Core Concepts
人間の視覚からインスピレーションを受けた周辺畳み込みにより、パラメータ効率の良い大きなカーネルサイズを実現し、優れた性能を発揮する。
Abstract
近年、大きなカーネル畳み込みネットワークが注目されており、その性能と効率が向上している。
しかし、畳み込みの平方的複雑さにより、カーネルサイズを拡大すると膨大なパラメータ数が生じる。
この問題に対処するため、周辺畳み込みを提案し、パラメータ共有によってパラメータ数を90%以上削減し、極めて大きなカーネルサイズへのスケーリングを可能にした。
提案されたPeLKは、SwinやConvNeXtなどの最新のビジョントランスフォーマーとConvNetアーキテクチャを凌駕し、ImageNet分類やADE20Kでのセマンティックセグメンテーション、MS COCOでの物体検出などのさまざまなビジョンタスクで優れた性能を発揮した。
PeLKはCNNsのカーネルサイズを101×101に初めて拡張し、一貫した改善を示した。
Quotes
"Inspired by human vision, we propose a human-like peripheral convolution that efficiently reduces over 90% parameter count of dense grid convolution through parameter sharing."

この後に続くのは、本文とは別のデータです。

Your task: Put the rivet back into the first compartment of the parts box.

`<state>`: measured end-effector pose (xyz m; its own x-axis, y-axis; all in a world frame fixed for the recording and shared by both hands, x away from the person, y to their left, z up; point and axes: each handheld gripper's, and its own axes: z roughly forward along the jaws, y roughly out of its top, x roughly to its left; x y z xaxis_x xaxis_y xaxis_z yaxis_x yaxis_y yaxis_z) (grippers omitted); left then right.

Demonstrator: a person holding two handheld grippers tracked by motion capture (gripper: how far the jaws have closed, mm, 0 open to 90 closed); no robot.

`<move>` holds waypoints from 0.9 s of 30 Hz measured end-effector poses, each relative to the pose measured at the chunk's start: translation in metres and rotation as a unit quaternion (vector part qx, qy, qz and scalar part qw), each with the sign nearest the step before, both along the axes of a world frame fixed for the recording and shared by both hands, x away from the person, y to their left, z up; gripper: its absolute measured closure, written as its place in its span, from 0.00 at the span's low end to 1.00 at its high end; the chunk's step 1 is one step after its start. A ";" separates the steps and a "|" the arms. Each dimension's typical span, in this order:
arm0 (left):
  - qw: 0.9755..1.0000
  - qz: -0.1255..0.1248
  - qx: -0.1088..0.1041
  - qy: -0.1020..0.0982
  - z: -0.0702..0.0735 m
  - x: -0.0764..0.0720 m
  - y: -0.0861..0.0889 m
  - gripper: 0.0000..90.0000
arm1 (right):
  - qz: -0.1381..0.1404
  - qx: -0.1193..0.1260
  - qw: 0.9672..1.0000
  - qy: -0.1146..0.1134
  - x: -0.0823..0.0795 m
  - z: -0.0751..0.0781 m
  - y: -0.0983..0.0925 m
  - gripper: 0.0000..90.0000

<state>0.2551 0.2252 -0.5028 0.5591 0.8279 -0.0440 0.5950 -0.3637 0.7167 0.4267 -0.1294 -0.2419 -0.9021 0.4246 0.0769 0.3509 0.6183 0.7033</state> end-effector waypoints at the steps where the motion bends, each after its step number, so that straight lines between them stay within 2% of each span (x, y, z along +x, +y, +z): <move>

"Our PeLK outperforms modern vision Transformers and ConvNet architectures like Swin, ConvNeXt, RepLKNet and SLaK on various vision tasks including ImageNet classification, semantic segmentation on ADE20K and object detection on MS COCO."